The Institute’s evolution of a robust multimedia unit has also been an integral part of its communications footprint. Our YouTube channel has become a vibrant hub of interviews, explainer videos, and recorded talks. Since it was created in 2015, the channel has recorded more than 200,000 views and 30,000 hours of watch time. In 2019 alone, more than 87,000 views and 13,500 hours were registered, averaging about 36 hours of watch time per day. Those figures were more than double of the previous year, which followed a similar trend between 2018 and 2017.

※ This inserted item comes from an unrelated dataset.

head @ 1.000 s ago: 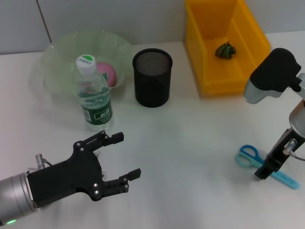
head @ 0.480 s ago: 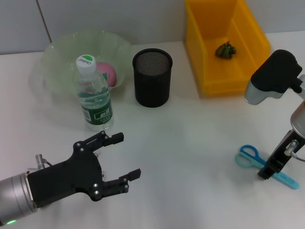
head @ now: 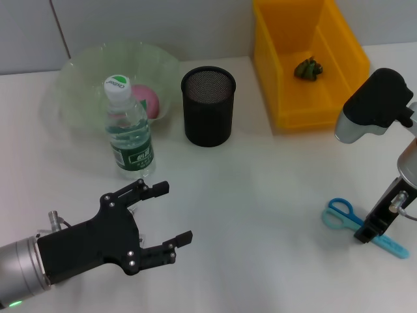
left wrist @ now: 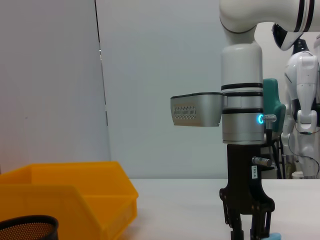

Launched in 2018, another pivotal tool the Institute has developed to reach broader audiences is its podcast, entitled Who Belongs? The podcast has featured interviews with faculty, authors, and community leaders, such as: Florida’s voting rights restoration campaign with organizer Desmond Meade;  social safety net programs with renowned economist and Institute faculty chair Hilary Hoynes; voter suppression in the last gubernatorial election in Georgia with filmmaker Robert Greenwald and African American Studies Professor Carol Anderson; segregation in Baltimore with journalist Lawrence Lanahan; identity politics with Black Lives Matter co-founder Alicia Garza; and, a range of other topics.

Another example of innovative multimedia, and among its most successful, are a series of animated explainer videos that explain key Institute frameworks. The Institute has produced three animated videos to date, ones on Bridging and Breaking, Targeted Universalism, and the Circle of Human Concern, which have together recorded a view count of more than 30,000 views. Each video has also served as the basis for a set of curriculum modules that center arts-based and popular education practices on each topic.

The Institute has also created several custom websites as public education tools and resources for educators, scholars, and community advocates. The Institute was a core partner in developing and launching a new companion website for the 2003 PBS documentary Race—The Power of an Illusion. While the film is more than 15 years old, it remains one of the most widely used teaching tools on race, as the ideas it presents, and the dangerous notions it dispels, remain deeply relevant today since many of our current structures are based on disproven notions concerning inherent biological differences between people.

In 2019, the Institute staff and faculty produced a new website to house resources and information regarding the 400 Years of Resistance to Slavery and Injustice initiative, which includes a custom, interactive timeline with almost 200 entries of descriptions and images of key events from 1619 to 2019 related to the legacy of slavery and struggles and victories in civil rights (more on this initiative in Impact Area 5).

The Institute’s Global Justice team worked for over three years on research to launch The Shahidi Project, an investigative and monitoring website that looks at the pernicious effects of corporate misalignment and domination in the food and agricultural system. In the wake of the 2016 election, the Institute published a web-based, interactive campaign that called for a New Social Compact that articulates a set of common values and principles centered on inclusivity and care and united against othering, hate, and bigotry. The New Social Compact garnered thousands of signatures and led to an initiative in California aligned around the same concept.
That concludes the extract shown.